This summer has brought with it optimum growing conditions – a combination of warmth, plenty of sunshine, and a reasonable frequency of showers has resulted in a glorious abundance of produce in the fields, hedgerows, and gardens.
For the past few weeks, I’ve been almost overwhelmed with both wild and homegrown fruits – and still they keep coming! My jam store has never looked so bountiful.
But in the past fortnight or so, we’ve started to reap a large harvest of beans, too. After a shaky start following a slug onslaught, plus a couple of worrying days and nights of storms, the runner beans have been doing very well, and the broad beans have now largely caught up with them. Add to those a few peas, and we have the makings of quite a bean fest.

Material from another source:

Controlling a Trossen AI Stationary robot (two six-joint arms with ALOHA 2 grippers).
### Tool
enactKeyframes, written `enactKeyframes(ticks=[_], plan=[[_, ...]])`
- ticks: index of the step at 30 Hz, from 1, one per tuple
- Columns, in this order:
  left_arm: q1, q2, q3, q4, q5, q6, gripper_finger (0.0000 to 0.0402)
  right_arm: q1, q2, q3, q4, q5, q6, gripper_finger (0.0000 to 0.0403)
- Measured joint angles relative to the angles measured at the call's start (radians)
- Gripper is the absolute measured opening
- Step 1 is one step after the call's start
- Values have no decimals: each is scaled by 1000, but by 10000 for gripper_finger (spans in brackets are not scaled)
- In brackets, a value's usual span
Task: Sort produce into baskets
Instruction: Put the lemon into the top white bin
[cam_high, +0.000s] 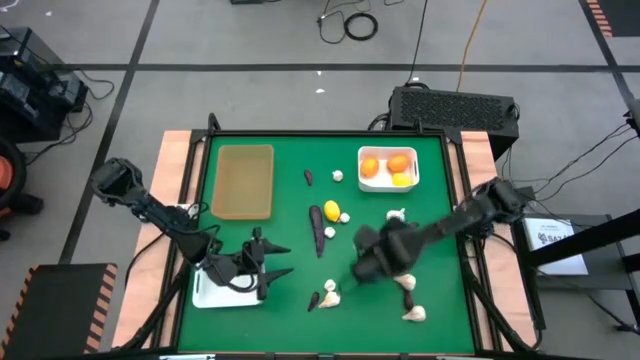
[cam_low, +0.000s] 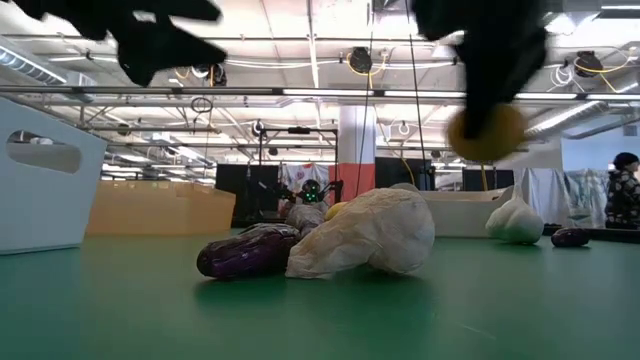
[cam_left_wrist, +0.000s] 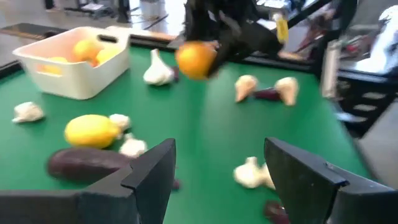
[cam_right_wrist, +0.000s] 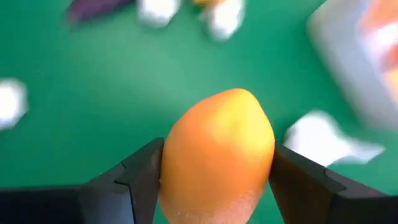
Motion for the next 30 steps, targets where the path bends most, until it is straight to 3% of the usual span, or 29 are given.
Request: enactKeyframes(ticks=[10,15,20,25,30], plan=[[44,0,-6,-178,29,-79,251,-407,-83,0,-40,121,-320,242],[47,0,-6,-183,29,-43,251,-558,-88,-48,-5,116,-415,242],[79,-9,-6,-182,37,51,251,-651,-87,-132,39,110,-455,243],[141,-32,-6,-183,118,87,251,-711,-87,-179,118,90,-485,244],[185,-32,-6,-227,158,88,251,-747,-87,-187,178,53,-543,274]])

Given the amount of time I’ve spent lately making jam over a hot stove, the last thing I feel like doing in the evenings is expending much effort for dinner. A simple pesto, full of summer flavours, is often just the ticket. But there’s no reason why it should be made just with herbs. Why not try beans for a change?
Here’s how I make mine. You’ll need a small handful each of fresh broad beans, runner beans, and peas. Blanch them by tipping them into a pan of vigorously boiling water for one minute, and then draining and plunging them into ice-cold water. This will perk up their colour and help prevent spoiling.
Then put the beans in food processor, and add half a peeled garlic clove to the cold beans, grated parmesan (or Lord of the Hundreds – a Sussex cheese closely resembling parmesan), chopped walnuts, a generous pour of good quality olive oil (or rapeseed, if you want to stay local), parsley and mint, sea salt and black pepper, and a dash of lemon juice – all to taste. (Don’t be tempted to overdo the garlic – raw garlic is both pungent and rather astringent, and can ruin an otherwise delicious pesto if used overenthusiastically.) Blitz until you have your preferred texture. Taste, and then tweak your ingredients, if necessary, for the balance of flavours you’re after.
As with ‘normal’ pesto, it’s great with pasta, but it’s try it with other foods, too – it’s delicious stirred into new potatoes, for example, or as a dip for flatbreads. Experiment!